In Twenty-Four Hours
By this time tomorrow, you will be a little different person. You will probably not notice the subtle changes, but they will happen no matter what you do. There is an entire science dedicated to asking the question: “Why do we think we are still the same person over the decades of change?” We all feel like there is continuity to ourselves — that as adults we are essentially the same as when we were small children. For reasons we cannot seem to prove, we think that our memories are solid. In other words, it may be that our sense of sameness is mostly an illusion.
No doubt, we have some biologically directed temperament traits that stay with us, but are we the same essential person? Can we make conscious changes all along the way toward some sort of perfection? These questions and others like them haunt us a bit. It is even more difficult to be part of an objective study about it. After all, no one doing the research stays exactly the same either. However slight or subtle, change is universal and continual. That old oak tree grew a little bit today. Its aging limbs droop slightly more, if only by a micron.
How is it that we do not feel our age? Sixty-something people tell me they feel thirty. Is there a timeless something inside of us all that watches our bodies age? Does the body affect the soul? The questions continue with no absolute answers — at least not yet anyway. What if Jesus had lived to be ninety?
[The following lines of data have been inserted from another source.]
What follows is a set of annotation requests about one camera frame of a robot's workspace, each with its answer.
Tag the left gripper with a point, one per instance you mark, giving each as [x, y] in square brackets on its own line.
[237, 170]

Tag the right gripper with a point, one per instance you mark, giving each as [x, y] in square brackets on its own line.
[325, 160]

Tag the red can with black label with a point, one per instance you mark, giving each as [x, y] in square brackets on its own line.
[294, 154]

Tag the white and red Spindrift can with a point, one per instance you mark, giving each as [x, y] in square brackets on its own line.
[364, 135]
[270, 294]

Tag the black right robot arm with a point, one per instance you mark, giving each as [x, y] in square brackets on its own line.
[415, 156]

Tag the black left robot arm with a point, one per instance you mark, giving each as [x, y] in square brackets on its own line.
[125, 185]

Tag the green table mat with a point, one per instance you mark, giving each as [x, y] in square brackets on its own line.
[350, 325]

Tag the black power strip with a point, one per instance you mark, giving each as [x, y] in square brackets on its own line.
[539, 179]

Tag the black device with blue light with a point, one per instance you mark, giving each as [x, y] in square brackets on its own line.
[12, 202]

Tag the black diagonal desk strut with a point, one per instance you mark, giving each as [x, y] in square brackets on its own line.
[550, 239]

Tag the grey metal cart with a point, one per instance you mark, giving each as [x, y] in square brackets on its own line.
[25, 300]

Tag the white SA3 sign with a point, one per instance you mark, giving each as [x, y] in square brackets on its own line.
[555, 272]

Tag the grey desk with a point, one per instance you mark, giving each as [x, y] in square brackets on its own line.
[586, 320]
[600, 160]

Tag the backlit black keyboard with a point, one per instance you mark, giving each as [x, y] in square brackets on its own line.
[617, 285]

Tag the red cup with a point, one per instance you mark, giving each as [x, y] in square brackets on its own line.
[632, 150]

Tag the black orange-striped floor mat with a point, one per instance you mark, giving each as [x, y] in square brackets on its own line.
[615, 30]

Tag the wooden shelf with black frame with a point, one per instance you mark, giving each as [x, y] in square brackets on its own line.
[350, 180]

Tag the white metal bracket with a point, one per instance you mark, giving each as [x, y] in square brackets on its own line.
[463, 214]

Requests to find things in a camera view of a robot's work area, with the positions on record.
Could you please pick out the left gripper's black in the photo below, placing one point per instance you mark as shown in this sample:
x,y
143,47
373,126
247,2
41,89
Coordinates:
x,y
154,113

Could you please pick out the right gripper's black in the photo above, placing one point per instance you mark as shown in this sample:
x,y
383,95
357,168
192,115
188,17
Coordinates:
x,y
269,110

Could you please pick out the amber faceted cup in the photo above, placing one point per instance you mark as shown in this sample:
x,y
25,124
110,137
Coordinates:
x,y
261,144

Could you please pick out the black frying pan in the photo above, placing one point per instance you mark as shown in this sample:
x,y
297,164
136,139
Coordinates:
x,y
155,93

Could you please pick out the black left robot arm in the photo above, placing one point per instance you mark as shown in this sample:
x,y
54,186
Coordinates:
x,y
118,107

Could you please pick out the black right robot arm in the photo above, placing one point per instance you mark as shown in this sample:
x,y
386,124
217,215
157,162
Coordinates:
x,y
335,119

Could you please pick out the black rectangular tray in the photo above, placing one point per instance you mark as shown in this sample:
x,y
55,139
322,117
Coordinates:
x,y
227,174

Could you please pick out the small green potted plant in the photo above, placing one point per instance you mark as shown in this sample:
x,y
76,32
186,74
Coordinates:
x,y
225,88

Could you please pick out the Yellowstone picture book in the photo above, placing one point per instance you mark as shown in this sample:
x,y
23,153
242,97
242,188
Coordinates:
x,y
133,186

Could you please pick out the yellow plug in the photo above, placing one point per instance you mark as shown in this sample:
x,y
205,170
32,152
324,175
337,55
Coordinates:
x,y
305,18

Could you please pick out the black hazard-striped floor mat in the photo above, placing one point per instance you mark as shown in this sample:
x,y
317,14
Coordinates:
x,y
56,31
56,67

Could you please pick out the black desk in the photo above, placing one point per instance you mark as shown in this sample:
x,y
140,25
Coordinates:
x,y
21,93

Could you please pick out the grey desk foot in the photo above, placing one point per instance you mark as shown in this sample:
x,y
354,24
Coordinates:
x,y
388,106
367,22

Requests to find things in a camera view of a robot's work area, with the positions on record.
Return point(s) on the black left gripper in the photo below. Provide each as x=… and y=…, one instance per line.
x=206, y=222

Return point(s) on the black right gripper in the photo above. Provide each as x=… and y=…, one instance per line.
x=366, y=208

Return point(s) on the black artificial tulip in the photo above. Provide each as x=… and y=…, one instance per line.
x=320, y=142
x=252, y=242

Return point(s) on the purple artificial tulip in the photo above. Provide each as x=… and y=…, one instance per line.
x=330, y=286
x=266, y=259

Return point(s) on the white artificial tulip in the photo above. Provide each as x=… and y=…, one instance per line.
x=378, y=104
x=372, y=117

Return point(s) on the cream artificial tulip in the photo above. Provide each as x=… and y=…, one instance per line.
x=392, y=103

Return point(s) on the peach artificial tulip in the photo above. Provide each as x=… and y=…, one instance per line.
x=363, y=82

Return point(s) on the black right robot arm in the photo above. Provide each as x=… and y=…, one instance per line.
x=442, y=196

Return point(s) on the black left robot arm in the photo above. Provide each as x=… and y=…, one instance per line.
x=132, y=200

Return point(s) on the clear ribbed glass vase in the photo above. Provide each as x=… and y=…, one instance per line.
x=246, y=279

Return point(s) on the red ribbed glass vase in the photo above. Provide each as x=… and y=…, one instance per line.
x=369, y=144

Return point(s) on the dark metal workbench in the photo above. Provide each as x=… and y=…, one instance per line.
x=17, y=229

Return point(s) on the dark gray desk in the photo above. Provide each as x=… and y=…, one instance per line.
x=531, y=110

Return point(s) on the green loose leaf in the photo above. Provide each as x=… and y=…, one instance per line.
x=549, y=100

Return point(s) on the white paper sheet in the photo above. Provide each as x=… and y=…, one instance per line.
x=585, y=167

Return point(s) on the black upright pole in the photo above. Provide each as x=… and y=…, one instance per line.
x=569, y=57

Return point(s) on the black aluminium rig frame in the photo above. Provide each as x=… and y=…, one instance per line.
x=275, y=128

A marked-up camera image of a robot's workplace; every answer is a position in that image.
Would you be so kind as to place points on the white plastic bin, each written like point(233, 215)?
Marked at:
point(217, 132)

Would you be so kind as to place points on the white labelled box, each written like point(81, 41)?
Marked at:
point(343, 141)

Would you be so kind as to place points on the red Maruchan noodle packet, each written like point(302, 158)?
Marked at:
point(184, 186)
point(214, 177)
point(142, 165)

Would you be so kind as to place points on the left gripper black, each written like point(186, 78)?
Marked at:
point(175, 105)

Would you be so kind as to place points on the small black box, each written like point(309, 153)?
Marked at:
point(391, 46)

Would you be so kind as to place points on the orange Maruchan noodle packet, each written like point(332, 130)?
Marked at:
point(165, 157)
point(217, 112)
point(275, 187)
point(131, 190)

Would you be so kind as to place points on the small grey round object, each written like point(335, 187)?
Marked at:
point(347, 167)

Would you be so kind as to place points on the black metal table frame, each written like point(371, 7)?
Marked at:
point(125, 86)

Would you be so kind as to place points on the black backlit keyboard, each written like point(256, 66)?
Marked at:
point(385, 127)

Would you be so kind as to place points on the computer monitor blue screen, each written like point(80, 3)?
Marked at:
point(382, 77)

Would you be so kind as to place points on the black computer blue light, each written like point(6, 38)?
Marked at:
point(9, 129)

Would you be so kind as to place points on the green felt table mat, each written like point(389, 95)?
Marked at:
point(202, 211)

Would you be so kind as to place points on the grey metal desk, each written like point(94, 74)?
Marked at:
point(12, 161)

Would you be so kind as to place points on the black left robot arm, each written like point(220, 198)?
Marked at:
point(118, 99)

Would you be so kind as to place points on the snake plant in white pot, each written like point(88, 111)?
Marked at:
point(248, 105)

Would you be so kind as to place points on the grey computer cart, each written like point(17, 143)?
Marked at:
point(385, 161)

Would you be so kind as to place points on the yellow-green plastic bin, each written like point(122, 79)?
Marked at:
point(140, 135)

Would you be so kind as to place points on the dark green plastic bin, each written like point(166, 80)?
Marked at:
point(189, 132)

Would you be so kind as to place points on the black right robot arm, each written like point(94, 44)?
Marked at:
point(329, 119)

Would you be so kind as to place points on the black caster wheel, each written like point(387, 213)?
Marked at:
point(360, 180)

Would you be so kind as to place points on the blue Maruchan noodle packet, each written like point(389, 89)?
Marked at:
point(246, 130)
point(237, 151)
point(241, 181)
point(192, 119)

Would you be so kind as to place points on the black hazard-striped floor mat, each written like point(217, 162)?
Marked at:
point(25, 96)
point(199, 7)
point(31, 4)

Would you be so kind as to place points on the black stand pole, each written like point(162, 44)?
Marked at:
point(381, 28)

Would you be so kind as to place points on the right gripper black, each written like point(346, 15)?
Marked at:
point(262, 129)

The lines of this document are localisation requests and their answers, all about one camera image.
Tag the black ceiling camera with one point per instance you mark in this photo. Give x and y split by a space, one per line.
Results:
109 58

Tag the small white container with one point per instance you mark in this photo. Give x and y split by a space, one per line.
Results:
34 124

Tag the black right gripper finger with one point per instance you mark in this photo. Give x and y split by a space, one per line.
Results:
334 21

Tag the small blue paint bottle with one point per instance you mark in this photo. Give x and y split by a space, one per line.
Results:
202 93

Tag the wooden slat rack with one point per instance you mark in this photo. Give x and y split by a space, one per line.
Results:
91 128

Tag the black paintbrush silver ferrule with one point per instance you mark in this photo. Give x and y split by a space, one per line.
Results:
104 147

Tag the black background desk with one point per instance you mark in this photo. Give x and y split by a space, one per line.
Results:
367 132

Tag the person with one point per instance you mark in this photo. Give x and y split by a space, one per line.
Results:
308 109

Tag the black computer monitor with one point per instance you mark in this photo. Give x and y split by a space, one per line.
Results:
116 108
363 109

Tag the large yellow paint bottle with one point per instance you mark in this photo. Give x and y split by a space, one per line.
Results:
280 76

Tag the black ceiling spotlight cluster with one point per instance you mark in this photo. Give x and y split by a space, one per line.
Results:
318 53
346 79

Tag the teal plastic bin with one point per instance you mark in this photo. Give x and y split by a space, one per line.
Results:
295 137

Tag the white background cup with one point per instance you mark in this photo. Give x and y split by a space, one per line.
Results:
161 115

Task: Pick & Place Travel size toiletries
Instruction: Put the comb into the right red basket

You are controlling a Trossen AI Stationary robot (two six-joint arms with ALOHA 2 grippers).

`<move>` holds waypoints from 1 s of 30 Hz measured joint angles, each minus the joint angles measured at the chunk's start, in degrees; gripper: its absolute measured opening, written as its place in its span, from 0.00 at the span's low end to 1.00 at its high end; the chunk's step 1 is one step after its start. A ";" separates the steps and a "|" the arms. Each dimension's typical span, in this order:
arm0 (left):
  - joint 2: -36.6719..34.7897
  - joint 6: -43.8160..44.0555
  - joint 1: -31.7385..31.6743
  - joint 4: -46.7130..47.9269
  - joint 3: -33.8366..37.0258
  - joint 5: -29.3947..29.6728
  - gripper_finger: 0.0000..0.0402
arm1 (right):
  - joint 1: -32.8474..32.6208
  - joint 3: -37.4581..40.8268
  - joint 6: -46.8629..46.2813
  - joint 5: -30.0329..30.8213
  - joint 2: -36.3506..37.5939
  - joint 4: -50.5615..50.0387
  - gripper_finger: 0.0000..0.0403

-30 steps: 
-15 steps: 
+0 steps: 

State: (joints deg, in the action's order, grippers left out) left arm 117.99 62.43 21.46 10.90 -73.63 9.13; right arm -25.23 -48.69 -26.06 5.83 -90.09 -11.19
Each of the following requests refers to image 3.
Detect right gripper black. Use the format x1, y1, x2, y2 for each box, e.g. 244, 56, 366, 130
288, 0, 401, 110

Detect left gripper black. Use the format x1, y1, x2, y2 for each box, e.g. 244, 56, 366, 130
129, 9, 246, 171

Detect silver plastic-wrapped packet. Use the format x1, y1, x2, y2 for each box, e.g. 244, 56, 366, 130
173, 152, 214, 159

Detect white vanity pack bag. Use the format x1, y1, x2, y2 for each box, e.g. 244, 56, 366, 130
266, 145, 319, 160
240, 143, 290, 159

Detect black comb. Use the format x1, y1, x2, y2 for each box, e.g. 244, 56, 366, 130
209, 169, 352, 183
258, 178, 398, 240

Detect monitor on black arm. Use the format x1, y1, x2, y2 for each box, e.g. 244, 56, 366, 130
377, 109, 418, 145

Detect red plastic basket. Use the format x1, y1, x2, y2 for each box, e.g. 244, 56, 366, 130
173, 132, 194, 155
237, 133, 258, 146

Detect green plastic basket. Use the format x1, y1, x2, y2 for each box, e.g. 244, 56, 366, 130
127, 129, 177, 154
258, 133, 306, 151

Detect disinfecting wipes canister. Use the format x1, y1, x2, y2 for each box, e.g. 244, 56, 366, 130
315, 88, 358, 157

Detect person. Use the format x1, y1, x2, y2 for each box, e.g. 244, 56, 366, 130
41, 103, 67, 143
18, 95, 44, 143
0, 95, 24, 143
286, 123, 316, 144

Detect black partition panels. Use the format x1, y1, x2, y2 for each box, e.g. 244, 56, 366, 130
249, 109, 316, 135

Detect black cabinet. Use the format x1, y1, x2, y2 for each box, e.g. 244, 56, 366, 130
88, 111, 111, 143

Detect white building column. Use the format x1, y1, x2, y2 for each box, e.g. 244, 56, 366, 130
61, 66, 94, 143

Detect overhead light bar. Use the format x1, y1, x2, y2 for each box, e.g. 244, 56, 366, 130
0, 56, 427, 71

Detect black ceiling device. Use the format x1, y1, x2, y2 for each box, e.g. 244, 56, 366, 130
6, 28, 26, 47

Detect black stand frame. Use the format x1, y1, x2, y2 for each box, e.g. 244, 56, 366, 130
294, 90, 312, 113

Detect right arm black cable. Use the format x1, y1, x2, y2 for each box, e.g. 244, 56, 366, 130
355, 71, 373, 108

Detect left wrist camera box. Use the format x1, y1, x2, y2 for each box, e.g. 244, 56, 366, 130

Information seems to changes us most. Life events have an impact too. Birth, death, marriage, divorce, disease, accidents, education, loss, success, failure — all go into the mix directly or indirectly. At the same time, there seems to be a gap between the pleasures and pitfalls of life and that strange something inside that seems to watch it all so calmly. I wonder what it is learning. Even more, I wonder why it is all happening.